* **TASK INPUTS**
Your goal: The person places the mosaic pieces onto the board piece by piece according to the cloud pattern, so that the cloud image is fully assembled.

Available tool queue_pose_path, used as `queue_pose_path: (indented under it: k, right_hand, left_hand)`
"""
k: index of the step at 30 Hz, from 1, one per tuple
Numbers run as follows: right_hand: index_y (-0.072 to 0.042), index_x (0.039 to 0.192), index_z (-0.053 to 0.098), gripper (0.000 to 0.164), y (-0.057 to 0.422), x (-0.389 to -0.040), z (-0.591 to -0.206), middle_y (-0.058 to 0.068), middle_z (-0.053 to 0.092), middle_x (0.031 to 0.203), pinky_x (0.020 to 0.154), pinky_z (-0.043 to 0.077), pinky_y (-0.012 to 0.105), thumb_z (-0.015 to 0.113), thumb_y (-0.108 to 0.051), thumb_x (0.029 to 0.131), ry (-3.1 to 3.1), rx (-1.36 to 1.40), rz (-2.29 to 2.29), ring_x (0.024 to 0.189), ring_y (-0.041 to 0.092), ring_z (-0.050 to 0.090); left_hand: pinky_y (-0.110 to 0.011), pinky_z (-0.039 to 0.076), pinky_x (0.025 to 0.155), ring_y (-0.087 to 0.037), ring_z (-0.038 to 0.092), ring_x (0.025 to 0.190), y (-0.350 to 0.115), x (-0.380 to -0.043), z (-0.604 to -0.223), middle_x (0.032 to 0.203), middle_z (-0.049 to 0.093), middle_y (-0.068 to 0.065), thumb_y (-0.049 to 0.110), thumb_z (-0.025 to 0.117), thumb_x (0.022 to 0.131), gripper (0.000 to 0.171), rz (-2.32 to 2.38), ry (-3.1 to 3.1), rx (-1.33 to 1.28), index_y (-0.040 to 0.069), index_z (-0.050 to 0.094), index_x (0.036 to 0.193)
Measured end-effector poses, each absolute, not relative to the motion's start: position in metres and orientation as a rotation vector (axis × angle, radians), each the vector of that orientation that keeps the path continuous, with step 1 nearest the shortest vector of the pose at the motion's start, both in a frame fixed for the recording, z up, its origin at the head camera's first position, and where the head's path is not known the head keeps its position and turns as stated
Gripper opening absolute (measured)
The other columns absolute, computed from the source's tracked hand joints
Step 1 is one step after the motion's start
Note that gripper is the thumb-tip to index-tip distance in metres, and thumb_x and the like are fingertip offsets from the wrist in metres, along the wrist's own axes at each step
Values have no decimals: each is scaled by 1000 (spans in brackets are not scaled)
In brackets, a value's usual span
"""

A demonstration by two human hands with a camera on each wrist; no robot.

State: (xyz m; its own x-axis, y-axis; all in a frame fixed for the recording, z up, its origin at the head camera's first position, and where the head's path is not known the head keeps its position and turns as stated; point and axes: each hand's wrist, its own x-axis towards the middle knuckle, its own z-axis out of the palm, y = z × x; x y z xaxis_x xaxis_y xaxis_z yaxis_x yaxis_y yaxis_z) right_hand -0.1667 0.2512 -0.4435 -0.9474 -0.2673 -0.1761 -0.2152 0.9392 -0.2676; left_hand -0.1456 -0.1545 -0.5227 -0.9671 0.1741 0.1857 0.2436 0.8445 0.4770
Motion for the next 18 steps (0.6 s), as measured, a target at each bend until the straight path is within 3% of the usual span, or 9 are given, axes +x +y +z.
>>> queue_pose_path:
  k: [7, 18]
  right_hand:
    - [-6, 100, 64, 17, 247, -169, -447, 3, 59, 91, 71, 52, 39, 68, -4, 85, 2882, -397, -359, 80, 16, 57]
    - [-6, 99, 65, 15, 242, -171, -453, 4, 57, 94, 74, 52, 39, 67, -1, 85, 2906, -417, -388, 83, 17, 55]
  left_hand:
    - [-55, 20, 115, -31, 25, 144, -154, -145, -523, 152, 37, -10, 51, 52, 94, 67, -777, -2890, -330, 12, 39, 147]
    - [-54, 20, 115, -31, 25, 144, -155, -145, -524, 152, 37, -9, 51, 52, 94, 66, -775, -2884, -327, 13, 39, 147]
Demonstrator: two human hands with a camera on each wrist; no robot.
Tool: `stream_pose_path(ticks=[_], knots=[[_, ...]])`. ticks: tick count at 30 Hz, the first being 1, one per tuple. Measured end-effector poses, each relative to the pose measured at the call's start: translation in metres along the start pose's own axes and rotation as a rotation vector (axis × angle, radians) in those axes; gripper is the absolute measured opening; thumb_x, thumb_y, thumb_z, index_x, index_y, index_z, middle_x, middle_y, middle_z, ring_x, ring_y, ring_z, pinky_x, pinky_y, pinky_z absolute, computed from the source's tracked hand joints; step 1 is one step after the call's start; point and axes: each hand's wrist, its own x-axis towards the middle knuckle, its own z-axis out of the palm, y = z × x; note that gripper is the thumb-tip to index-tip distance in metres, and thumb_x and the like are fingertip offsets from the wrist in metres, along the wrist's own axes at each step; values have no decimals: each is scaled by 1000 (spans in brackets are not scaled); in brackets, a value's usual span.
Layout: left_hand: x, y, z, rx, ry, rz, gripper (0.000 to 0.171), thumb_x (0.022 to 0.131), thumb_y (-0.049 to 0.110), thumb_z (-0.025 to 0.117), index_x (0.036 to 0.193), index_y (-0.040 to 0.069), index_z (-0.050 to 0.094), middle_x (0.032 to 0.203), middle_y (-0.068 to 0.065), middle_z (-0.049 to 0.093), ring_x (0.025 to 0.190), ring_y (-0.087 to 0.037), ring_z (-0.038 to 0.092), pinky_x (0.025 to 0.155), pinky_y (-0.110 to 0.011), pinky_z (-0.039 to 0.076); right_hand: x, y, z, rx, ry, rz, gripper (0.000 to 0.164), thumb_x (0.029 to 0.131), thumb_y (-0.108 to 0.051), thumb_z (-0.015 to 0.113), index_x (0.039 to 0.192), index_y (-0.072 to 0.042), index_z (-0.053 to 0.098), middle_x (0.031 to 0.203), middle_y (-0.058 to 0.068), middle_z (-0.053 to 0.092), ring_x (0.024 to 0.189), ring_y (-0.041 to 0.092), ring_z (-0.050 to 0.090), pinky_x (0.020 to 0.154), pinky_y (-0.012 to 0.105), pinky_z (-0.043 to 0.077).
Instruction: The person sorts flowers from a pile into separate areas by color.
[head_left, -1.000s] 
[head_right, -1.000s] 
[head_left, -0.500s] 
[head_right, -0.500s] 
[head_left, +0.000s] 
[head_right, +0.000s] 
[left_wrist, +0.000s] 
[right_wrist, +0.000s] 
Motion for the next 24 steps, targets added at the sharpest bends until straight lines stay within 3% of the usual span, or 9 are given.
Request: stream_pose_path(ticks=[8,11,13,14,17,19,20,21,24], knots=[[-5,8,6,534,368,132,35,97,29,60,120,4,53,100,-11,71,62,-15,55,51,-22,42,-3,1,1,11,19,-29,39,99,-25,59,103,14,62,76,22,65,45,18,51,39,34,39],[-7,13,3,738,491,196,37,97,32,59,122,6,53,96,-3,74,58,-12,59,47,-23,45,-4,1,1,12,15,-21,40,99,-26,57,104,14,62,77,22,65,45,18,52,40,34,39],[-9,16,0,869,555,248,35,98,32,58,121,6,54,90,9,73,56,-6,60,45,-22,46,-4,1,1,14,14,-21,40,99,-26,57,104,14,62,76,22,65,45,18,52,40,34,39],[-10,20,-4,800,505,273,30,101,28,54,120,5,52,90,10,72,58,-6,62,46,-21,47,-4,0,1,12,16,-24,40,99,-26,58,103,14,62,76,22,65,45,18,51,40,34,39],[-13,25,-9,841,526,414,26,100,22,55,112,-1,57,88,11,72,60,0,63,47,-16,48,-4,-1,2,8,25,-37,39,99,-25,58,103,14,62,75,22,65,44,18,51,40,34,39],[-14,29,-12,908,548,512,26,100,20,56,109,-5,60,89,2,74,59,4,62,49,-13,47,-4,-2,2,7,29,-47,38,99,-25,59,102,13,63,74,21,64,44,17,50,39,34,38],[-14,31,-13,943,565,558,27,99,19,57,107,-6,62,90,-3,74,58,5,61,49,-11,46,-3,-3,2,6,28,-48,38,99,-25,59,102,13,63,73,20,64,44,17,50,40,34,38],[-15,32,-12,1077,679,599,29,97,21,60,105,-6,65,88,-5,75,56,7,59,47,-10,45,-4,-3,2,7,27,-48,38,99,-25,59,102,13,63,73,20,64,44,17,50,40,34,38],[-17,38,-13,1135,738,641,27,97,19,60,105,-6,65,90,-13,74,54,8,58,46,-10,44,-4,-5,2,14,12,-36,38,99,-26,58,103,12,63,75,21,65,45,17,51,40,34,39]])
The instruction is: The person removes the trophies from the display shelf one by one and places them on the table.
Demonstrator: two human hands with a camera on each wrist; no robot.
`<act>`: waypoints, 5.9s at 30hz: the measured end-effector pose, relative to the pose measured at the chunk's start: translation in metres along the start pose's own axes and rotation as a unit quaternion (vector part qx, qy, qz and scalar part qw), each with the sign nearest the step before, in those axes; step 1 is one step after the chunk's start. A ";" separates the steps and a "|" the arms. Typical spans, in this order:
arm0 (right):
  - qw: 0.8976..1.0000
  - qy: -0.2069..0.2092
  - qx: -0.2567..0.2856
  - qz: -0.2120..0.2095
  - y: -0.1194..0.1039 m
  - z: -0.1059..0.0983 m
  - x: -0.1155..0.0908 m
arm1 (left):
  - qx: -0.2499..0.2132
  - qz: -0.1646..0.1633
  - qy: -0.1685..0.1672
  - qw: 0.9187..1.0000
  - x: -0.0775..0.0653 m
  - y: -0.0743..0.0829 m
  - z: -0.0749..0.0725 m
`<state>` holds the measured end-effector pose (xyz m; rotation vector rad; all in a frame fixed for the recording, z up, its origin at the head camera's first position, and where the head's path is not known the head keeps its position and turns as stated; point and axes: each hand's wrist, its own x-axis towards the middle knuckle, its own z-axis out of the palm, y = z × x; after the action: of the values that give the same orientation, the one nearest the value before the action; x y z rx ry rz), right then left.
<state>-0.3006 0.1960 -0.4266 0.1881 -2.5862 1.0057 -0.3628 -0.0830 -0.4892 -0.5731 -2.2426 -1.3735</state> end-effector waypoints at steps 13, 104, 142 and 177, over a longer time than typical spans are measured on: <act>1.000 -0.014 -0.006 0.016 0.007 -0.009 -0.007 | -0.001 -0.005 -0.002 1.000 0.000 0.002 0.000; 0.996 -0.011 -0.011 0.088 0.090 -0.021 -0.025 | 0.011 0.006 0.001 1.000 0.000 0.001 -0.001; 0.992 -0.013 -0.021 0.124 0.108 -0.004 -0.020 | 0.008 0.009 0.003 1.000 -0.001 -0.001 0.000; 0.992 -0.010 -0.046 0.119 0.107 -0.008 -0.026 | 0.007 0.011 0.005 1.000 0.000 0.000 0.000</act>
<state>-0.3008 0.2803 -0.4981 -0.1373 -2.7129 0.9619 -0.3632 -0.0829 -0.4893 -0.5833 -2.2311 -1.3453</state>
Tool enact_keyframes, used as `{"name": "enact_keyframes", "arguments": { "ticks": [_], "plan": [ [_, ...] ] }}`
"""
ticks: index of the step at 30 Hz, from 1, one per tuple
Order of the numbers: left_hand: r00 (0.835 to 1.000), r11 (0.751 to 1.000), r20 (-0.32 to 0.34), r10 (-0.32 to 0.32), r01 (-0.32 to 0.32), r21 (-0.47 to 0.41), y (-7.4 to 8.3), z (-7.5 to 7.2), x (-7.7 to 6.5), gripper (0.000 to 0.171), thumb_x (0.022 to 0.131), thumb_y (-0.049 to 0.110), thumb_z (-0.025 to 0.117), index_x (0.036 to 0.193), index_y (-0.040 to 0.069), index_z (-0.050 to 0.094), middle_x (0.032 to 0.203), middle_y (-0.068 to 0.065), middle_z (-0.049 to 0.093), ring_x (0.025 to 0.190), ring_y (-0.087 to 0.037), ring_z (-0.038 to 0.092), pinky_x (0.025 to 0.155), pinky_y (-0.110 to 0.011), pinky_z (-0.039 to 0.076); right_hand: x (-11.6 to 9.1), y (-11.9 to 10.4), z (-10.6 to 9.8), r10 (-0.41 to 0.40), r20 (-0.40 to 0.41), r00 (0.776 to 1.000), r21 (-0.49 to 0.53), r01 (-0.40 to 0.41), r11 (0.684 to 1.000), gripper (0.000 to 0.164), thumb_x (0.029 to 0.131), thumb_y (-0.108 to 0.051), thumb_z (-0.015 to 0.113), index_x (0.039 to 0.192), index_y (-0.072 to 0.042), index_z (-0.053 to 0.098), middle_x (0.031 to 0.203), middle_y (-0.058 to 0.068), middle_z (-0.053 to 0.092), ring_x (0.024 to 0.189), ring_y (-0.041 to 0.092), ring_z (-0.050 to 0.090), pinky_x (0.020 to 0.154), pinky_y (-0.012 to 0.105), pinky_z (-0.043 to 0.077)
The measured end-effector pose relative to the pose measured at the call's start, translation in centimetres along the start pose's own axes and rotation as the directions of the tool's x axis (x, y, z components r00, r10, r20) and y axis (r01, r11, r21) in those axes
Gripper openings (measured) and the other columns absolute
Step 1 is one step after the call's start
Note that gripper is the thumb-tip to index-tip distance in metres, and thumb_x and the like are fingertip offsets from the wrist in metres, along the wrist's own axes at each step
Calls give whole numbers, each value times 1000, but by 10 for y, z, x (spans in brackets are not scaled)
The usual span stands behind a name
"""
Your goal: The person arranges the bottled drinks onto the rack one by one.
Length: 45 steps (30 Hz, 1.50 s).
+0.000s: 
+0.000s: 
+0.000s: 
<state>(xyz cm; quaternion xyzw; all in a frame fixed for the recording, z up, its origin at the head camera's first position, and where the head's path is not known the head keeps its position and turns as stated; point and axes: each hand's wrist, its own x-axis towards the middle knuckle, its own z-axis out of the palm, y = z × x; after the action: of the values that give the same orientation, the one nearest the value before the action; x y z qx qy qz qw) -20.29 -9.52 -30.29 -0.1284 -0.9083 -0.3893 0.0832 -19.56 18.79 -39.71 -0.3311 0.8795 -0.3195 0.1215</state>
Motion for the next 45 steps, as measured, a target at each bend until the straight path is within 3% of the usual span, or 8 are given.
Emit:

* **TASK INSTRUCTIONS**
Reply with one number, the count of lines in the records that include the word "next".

* **REPLY**
3